The Six Poor Travellers House is a 16th-century charity house in Rochester, Medway, founded by the local MP Richard Watts to provide free lodgings for poor travellers. Watts left money in his will for the benefit of six poor travellers, each of whom, according to a plaque on the outside of the building, would be given lodging and "entertainment" for one night before being sent on his way with fourpence.

The house was the inspiration for Charles Dickens' short story "The Seven Poor Travellers" (with Dickens himself, as narrator, being the seventh traveller). Watts' benevolence and the Dickens story are remembered during Rochester's fancy dress Dickensian Christmas Festival, when a turkey is cooked and ceremonially distributed to "the poor" at the house.

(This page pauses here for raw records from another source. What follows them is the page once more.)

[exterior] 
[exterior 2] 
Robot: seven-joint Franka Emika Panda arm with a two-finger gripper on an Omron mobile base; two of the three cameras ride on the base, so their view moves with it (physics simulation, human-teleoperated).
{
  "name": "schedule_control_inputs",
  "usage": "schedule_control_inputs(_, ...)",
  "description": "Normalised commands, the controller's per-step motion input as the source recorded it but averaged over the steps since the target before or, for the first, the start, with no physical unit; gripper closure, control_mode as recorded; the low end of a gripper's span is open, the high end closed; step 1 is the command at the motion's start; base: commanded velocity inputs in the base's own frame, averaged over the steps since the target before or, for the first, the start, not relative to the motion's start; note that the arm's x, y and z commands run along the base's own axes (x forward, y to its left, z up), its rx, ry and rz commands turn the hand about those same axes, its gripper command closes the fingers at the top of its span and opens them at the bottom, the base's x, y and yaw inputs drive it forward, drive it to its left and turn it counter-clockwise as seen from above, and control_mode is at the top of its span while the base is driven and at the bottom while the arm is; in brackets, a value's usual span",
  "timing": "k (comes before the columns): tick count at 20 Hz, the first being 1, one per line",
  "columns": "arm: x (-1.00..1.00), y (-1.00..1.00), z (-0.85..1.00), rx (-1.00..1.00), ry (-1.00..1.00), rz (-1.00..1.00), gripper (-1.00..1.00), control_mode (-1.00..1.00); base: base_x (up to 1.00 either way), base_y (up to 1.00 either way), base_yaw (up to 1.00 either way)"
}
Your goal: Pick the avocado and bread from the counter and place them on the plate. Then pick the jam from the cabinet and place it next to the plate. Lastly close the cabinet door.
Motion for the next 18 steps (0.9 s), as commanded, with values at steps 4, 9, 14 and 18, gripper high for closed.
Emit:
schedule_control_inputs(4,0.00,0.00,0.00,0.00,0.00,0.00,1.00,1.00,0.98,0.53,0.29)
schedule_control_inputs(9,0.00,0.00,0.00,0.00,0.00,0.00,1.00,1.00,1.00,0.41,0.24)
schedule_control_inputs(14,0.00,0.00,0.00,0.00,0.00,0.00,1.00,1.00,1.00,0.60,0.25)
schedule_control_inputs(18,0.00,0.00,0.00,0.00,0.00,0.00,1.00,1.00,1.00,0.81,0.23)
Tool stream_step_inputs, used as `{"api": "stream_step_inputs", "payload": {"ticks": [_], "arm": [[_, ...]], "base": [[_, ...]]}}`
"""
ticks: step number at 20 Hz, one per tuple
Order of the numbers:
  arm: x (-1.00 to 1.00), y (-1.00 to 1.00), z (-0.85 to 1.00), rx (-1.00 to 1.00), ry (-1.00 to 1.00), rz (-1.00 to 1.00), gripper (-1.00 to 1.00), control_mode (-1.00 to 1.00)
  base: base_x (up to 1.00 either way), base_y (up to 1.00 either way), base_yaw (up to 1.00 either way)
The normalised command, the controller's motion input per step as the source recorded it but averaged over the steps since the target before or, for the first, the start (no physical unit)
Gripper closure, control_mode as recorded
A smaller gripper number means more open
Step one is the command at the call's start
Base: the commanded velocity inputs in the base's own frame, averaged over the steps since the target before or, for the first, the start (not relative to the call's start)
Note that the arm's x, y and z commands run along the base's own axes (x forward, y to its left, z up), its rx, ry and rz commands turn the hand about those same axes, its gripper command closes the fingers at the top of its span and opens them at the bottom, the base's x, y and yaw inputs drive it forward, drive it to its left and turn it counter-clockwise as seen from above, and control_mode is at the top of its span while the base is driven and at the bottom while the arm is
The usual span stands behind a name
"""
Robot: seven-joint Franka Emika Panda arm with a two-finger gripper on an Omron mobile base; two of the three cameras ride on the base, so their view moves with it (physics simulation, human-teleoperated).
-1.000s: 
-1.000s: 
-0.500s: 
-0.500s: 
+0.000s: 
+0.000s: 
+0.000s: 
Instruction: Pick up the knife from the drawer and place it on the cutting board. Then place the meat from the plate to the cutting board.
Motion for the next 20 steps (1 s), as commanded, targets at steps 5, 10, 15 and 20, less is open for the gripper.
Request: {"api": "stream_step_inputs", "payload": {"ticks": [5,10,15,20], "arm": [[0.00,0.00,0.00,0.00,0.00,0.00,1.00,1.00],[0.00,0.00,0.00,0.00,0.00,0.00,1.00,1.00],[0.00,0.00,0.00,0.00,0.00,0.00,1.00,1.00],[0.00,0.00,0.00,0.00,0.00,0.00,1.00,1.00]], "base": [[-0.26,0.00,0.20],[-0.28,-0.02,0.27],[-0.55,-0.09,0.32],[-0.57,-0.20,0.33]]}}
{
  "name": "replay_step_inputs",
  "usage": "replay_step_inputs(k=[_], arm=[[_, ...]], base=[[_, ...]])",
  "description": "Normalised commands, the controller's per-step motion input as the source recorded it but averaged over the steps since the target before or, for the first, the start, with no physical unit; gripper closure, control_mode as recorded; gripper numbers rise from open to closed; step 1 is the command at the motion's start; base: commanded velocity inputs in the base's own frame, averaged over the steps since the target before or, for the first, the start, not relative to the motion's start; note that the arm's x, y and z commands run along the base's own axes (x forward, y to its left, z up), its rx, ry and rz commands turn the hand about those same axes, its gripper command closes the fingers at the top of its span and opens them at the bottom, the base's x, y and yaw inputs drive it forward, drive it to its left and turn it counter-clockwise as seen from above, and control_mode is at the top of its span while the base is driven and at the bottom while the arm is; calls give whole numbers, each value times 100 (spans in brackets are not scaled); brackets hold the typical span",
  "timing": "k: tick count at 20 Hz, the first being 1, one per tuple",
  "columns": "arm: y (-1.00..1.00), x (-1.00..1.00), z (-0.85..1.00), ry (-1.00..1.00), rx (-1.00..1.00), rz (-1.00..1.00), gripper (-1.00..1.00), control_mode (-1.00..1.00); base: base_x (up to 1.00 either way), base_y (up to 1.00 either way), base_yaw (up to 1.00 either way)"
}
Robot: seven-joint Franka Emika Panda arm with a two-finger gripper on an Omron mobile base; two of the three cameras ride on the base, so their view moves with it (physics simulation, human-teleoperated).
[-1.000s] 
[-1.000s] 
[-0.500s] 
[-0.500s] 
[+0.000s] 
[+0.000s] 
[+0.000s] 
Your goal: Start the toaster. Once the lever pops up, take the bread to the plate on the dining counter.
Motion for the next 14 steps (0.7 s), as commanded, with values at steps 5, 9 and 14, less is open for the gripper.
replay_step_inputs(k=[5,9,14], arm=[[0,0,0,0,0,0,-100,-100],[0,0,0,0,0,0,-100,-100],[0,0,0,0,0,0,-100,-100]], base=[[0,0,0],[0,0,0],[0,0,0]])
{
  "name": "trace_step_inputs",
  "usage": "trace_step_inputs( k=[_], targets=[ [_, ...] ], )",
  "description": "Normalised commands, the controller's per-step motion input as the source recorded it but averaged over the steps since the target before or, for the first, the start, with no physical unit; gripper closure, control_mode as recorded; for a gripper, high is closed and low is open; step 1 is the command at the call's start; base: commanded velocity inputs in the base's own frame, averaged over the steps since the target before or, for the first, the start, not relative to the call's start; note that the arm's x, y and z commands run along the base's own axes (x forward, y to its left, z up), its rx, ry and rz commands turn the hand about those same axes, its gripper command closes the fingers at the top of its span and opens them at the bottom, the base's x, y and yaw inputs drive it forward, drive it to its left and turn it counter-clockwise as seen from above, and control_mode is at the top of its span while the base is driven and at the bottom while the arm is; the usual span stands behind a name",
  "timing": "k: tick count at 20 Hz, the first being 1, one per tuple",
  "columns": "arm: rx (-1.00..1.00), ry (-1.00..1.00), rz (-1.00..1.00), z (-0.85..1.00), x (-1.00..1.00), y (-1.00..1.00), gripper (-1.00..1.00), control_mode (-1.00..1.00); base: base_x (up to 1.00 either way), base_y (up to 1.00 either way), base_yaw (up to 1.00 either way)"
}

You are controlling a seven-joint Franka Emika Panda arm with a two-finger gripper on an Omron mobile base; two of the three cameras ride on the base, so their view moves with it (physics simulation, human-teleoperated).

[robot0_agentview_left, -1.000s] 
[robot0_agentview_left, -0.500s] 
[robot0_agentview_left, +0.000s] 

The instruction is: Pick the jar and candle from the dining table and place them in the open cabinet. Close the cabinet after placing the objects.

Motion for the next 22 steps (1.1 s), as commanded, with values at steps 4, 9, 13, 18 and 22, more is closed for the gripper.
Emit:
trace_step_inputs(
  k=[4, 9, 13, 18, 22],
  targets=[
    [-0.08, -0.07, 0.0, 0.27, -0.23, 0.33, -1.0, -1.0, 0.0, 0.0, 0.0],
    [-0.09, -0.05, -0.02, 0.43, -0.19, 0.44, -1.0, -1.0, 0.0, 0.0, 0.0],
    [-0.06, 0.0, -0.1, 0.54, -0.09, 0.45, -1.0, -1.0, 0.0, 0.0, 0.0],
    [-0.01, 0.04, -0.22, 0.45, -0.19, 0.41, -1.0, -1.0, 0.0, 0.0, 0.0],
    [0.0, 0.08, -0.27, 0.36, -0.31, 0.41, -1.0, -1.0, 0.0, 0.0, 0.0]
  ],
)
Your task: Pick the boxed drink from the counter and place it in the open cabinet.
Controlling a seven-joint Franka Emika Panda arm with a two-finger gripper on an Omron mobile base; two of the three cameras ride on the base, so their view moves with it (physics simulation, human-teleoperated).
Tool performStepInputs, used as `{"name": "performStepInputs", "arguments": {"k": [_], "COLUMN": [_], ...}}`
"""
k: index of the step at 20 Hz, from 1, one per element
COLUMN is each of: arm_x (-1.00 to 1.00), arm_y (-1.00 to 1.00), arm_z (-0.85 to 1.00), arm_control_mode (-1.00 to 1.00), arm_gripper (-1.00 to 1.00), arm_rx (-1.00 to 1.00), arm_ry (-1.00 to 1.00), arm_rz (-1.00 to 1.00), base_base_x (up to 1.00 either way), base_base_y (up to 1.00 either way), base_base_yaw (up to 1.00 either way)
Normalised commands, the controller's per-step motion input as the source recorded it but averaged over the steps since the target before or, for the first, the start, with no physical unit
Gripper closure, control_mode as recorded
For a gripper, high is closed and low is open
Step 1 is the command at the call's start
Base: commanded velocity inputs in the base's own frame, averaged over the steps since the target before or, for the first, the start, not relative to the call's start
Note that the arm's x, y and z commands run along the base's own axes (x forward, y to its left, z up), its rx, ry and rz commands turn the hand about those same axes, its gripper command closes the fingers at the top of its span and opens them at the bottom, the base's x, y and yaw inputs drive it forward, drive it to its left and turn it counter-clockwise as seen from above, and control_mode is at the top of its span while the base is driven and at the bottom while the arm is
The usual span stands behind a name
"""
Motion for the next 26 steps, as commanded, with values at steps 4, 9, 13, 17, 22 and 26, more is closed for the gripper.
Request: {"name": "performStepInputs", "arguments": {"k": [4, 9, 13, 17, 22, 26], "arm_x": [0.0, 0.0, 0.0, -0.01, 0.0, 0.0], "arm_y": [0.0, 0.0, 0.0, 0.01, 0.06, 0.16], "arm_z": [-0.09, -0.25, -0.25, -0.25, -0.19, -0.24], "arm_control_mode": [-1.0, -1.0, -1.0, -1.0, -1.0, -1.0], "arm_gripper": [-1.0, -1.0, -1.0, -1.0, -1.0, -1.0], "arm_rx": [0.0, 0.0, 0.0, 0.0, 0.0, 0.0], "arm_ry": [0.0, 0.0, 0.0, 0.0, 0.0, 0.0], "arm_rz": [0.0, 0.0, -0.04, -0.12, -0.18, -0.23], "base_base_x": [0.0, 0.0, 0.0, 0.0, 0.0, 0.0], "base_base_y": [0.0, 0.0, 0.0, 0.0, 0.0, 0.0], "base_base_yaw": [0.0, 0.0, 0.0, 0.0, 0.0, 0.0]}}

The house features restored small Elizabethan period bedrooms, along with a herb garden in the rear, and is open to the public from March through October.

RICHARD WATTS, Esq.

by his Will, dated 22 Aug. 1579,

founded this Charity

for Six poor Travellers,

who not being ROGUES, or PROCTORS,

May receive gratis for one Night,

Lodging, Entertainment,

and Fourpence each.

Inscription on charity entrance

The small almshouse now known as the Six Poor Travellers existed before Watts left it money in his will. His will refers to "the almshouse already erected and standing", desiring it to be "reedified" [rebuilt] as well as extended with rooms for the travellers. (Note: Hinkley quotes the full text of the will
in Appendix 1) The work had been completed before the signing of the Indenture Quadripartite in 1593, probably around the time of the remarriage of Marian in 1586.

Whilst the exclusion of rogues seems obvious, that of proctors has led to local controversy. (Note: The Indenture also excludes women contagiously diseased.) In 1772 Denne claimed that Watts used a proctor to write an early draft of his will, and the proctor perverted Watts' wishes for his own ends. (Note: Denne, quoted in Hinkley.) Later authors claim that the proctors in question were beggars on behalf of lepers. A statute of Edward VI provided for lepers and bedridden people to appoint proctors to beg on their behalf. There had been a leper hospital a short distance away since 1315 (see below). W Gibson Ward describes them as "... mendicants who swarmed ... under the pretence of collecting Alms for the support of Leper houses...". (Note: Quoted by Langton ) The English Heritage listing entry includes "...or proctors (ie lawyers)" but does not elaborate further.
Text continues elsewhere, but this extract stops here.